トリハスの出自も似ています。硬くなったパンを無駄にしないための知恵。パンは土地ごとに違う顔を持ちますが、スペインのパンがどれも日持ちを前提にしているぶん、余ったパンの使い道は常に考えられてきました。宗教行事の季節に食べる習慣は、いまも残っています。
つまりスペイン菓子の根底に流れているのは、甘いものへの欲望というより、捨てないという構えです。
代表的なポストレ
フラン(Flan) ― 卵と牛乳、砂糖だけで作るカラメル風味のプリン。スペインでもっともポピュラーなポストレです。なめらかな舌ざわりと、上からかかるほろ苦いカラメルソース。材料表を見れば、これ以上削れないところまで削られています。
トリハス(Torrijas) ― 牛乳や卵液に浸したパンを揚げ焼きにし、シナモンシュガーをまぶした一品。フレンチトーストの親戚ですが、こちらのほうがずっと濃厚。復活祭の時期の定番として親しまれています。
クレマ・カタラーナ(Crema Catalana) ― カタルーニャ発祥のカスタードクリームに、表面を焦がしたパリパリのカラメル層をのせたもの。フランスのクレームブリュレの原型ともいわれます。焦がして極まるこの一皿は、カタルーニャという土地の気質そのものです。同じくチュロスをチョコラーテに浸す習慣も、スペインの甘味が「浸す・混ぜる」ことを恐れない証拠でしょう。

味わいのポイント
ここが肝心なところですが、スペインのポストレは甘いだけで終わらせません。
フランのカラメルソースには苦味がある。トリハスには塩をひとつまみ振る。クレマ・カタラーナは表面をあえて焦がす。どれも、甘さの純度を上げるのではなく、逆方向の味を一滴だけ足す作りです。塩の使い分けが料理を変えるという発想は、菓子の側にもきちんと届いています。

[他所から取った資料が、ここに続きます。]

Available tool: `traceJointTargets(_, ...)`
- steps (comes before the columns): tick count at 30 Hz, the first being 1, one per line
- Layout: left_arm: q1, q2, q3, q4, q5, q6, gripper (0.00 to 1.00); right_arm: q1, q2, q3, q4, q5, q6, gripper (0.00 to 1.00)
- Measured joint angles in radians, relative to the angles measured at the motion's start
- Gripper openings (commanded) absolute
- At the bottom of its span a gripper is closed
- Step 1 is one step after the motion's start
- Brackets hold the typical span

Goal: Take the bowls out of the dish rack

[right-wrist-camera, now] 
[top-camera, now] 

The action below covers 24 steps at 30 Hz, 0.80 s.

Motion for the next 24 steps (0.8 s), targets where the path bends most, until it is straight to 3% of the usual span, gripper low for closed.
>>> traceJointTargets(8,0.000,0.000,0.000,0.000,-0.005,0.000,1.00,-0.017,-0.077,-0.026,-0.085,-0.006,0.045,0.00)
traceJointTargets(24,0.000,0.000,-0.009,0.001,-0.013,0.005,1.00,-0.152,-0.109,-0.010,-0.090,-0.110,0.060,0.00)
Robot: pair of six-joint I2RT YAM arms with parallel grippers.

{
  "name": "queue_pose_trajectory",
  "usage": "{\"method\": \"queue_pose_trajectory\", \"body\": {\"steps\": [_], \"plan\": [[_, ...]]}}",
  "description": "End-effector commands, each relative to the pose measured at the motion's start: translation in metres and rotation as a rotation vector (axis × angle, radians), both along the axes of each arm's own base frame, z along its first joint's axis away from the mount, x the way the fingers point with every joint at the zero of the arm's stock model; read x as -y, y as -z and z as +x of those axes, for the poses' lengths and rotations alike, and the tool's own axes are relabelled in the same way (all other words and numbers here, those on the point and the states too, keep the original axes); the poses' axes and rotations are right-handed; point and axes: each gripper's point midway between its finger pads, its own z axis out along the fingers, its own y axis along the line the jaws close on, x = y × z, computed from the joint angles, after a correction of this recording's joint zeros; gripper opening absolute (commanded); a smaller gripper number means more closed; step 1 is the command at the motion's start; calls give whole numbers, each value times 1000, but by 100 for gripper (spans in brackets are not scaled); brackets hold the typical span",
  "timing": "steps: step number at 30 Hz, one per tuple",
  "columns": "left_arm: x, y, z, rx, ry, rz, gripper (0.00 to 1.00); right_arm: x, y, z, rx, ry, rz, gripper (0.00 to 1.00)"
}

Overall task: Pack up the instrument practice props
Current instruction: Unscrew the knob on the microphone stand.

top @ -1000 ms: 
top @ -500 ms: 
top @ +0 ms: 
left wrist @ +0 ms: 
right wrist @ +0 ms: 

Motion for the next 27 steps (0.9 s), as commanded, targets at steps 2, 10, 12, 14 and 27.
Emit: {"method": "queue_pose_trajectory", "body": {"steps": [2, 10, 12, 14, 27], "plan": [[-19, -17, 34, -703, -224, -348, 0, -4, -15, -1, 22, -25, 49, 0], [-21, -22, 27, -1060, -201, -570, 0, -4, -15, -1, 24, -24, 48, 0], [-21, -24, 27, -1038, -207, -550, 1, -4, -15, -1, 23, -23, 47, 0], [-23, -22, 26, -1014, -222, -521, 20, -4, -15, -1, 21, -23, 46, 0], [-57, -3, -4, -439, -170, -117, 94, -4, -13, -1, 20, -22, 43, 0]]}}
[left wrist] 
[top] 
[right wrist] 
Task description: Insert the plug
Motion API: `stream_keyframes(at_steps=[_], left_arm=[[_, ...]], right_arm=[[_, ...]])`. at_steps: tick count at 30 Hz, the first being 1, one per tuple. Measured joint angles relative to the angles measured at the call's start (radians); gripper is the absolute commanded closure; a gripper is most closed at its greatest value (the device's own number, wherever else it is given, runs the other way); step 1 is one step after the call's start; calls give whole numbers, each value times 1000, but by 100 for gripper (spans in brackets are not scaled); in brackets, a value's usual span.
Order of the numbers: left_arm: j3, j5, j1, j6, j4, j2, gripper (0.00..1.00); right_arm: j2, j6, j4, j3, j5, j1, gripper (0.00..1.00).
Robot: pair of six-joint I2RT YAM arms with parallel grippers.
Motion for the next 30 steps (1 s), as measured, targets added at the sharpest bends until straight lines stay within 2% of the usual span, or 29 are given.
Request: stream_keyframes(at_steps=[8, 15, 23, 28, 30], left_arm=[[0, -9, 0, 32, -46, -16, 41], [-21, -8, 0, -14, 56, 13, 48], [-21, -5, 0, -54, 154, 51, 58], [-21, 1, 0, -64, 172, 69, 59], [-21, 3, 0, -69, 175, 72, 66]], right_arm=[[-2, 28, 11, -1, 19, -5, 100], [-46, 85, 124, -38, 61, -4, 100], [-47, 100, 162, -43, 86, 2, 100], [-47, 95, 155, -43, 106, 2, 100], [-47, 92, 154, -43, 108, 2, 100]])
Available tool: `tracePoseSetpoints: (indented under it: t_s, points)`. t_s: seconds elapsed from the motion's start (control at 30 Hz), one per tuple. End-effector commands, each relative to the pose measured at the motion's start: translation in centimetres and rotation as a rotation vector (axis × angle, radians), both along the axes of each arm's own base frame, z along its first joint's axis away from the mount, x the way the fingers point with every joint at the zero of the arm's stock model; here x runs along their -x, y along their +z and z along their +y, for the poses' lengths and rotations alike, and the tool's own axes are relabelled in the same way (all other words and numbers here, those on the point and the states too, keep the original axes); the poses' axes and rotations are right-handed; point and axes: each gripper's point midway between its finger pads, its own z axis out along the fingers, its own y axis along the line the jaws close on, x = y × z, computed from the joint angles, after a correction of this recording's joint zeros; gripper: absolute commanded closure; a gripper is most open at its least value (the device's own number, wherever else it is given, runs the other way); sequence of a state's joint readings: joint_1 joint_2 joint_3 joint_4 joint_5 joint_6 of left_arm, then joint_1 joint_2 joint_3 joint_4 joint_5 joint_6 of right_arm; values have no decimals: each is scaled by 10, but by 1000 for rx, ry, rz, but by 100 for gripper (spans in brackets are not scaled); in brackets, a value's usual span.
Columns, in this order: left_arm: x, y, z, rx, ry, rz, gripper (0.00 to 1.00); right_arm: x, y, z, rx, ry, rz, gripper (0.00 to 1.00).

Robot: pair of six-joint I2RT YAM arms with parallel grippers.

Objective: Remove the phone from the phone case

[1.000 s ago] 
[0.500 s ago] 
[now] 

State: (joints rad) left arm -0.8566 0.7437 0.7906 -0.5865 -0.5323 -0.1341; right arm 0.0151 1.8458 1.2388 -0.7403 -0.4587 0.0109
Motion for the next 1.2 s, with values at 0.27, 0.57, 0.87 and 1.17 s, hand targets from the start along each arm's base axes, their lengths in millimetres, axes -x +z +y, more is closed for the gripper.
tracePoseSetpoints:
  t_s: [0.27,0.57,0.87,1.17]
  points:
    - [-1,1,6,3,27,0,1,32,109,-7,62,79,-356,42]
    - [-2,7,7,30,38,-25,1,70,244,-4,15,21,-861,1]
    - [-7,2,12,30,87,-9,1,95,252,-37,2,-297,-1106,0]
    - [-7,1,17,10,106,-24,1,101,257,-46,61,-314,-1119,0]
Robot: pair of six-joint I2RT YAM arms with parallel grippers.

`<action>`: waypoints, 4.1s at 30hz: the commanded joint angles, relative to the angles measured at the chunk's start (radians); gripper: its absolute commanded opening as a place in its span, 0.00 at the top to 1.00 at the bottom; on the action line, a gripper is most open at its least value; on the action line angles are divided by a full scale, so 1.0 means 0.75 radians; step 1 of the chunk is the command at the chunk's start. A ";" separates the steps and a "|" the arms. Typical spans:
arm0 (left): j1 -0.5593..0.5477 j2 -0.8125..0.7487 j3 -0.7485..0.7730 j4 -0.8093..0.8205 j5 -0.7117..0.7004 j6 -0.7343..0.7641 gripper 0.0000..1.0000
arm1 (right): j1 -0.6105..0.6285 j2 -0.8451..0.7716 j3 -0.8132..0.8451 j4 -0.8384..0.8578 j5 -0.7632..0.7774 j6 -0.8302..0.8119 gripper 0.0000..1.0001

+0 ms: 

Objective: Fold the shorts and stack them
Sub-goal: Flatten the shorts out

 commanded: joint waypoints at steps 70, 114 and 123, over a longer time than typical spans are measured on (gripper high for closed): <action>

もうひとつ、冷やして食べるものが多い。薪火で焼いた温かい皿の後に、冷たい甘味が来る。口の中がすっと軽くなって、食事が終わる。この順番までが設計に入っています。
料理・ワインとの相性
ポストレの役目は、コチニージョ(子豚のロースト)やコシード(スペインの煮込み)のような滋味深い皿の後に置かれてこそ、はっきりします。濃いものの後だからこそ、素朴な甘さが効く。祝祭の食卓をトゥロンで締めるのと、発想は同じです。
合わせるなら、伝統的には甘口のシェリーやモスカテルのような酒精強化ワイン。当店ではその日の一皿に応じて、熟成の進み方まで見ながら一杯をお選びしています。芦屋・苦楽園の店内で、薪料理の余韻とともに味わうポストレ。旅の終わりに近い味がします。